Moreover, back in mid-2022, IMF economists assumed that in 2023 the Russian Federation’s GDP would continue to decline and fall by 3.5%. However, these expectations were also not met.

Moreover, according to Russian authorities, the final growth rate of gross domestic product for 2023 may be higher than the 3% calculated by the fund. This was previously stated by the head of the Ministry of Economic Development of the Russian Federation, Maxim Reshetnikov.

“We expect the first assessment of the results of 2023 at the end of January, but the preliminary data that we had based on the results of 11 months, our estimate of economic growth in 2023 is 3.5%. It is quite possible... if the revaluation parameters are the same as they were in the previous two years, then the final growth rate of our economy in 2023 could be about 4%,” TASS quotes the minister.

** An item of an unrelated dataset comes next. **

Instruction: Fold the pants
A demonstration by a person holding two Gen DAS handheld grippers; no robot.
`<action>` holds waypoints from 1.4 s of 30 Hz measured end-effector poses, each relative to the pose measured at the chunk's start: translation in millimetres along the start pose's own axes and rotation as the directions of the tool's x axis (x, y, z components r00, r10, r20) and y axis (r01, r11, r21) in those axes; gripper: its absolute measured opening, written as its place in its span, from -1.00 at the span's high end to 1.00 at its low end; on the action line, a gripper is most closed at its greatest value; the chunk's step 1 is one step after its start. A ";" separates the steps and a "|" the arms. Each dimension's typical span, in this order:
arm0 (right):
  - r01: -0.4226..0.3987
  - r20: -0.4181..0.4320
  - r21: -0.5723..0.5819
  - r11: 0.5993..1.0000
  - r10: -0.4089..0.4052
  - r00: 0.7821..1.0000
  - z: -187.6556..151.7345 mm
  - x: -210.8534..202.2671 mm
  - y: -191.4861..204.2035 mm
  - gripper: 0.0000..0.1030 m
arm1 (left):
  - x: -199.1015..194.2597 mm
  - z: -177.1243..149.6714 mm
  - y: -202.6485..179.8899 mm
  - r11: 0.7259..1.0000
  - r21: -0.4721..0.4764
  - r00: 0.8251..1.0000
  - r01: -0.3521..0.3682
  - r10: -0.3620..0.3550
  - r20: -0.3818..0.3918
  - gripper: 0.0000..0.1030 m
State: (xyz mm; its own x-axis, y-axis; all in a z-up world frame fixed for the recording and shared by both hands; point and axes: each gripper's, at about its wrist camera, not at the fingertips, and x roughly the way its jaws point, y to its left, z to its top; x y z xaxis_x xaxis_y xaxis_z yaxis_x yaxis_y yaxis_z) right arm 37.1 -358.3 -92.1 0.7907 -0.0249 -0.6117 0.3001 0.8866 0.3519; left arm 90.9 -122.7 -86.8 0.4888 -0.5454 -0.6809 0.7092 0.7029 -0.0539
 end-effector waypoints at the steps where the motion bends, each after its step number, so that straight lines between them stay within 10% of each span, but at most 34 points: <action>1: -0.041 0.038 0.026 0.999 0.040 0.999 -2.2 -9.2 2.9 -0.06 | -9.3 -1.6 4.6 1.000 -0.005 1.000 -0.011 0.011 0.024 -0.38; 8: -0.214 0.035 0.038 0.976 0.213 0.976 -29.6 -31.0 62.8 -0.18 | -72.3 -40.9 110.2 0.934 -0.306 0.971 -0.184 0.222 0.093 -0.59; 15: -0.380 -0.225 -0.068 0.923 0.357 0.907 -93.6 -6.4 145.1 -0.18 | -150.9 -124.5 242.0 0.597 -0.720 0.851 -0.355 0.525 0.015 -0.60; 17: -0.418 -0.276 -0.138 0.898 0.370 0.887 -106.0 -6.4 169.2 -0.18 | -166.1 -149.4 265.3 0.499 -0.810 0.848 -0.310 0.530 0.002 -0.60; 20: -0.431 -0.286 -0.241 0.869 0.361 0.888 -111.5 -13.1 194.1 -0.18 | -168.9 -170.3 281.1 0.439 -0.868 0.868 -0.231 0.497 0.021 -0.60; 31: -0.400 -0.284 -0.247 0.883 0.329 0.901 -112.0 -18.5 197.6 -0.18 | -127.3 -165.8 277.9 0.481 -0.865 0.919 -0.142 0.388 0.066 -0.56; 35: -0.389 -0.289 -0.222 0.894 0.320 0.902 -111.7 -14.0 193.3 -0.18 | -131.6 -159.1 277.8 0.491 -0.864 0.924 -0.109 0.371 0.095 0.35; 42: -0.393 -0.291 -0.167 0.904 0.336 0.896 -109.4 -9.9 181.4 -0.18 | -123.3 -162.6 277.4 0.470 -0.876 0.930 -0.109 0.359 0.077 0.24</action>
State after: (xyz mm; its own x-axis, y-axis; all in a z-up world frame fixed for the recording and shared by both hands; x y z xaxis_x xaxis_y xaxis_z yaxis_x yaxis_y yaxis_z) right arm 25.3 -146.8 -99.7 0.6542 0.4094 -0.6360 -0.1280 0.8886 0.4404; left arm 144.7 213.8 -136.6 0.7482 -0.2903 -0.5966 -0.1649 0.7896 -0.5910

  • Minister of Economic Development of the Russian Federation Maxim Reshetnikov

  • RIA News

  • © Ramil Sitdikov

In an interview with RT, Reshetnikov noted that the economy turned out to be “significantly stronger and more flexible” than many thought back in 2022 or even at the beginning of 2023. For example, the manufacturing industry shows “decent results” and at the same time agriculture and the food industry are “growing well.”

“Entrepreneurs have done a great job of reconfiguring logistics, supply chains, payments, entering new markets, reorienting exports and imports, increasing production and finding personnel. And of course, (the decisive role was played. -

RT

) by people, workers, because ultimately they create added value... Therefore, the economy is doing well and is going through all the challenges quite confidently,” explained the head of the Ministry of Economic Development.

In addition, strong GDP growth last year could be associated with high prices for Russian energy resources and other export goods. This point of view was expressed in a conversation with RT by the head of the laboratory for analysis of institutions and financial markets at the Institute of Applied Economic Research of the Russian Presidential Academy of National Economy and Public Administration, Alexander Abramov.

“Nevertheless, the most important thing for us is the high investment activity of the public sector and the high level of demand from the population. It is these factors that have become the engines of growth,” added Abramov.

At different speeds

The International Monetary Fund also improved its forecast for global economic growth for the current year (from 2.9 to 3.1%), but left the estimate for 2025 unchanged (3.2%). At the same time, in 2023, global GDP also grew more than previously expected (by 3.1 instead of 3%).

The IMF explained the positive assessment by the stability of the economies of the United States and a number of large developing countries, primarily China, due to fiscal support measures. Back in October, the organization’s analysts predicted GDP growth in China and the United States in 2023 by 5 and 2.1%, respectively. Meanwhile, the final values ​​exceeded expectations and amounted to 5.2 and 2.5%.

At the same time, the dynamics of economic growth in Europe, on the contrary, turned out to be worse than predicted. Thus, at the end of last year, the eurozone's gross domestic product grew by only 0.5 instead of 0.7%. And the region’s largest economy, Germany, entered recession and shrank by 0.3%.

The deterioration of European indicators is largely due to the consequences of the West’s tough sanctions policy towards Russia. Sergei Suverov, associate professor at the Financial University under the Government of the Russian Federation, shared this opinion with RT.

“The German economy is going through hard times. This is due to a noticeable reduction in energy supplies from the Russian Federation and the loss of the Russian market, which was an important platform for the sale of German goods. At the same time, China began to purchase less machinery and equipment from Germany, as it learned to make a number of necessary industrial goods itself. If we talk about the eurozone in general, the situation there is tense due to the difficulties of Germany, high rates and rising energy prices,” Suverov explained.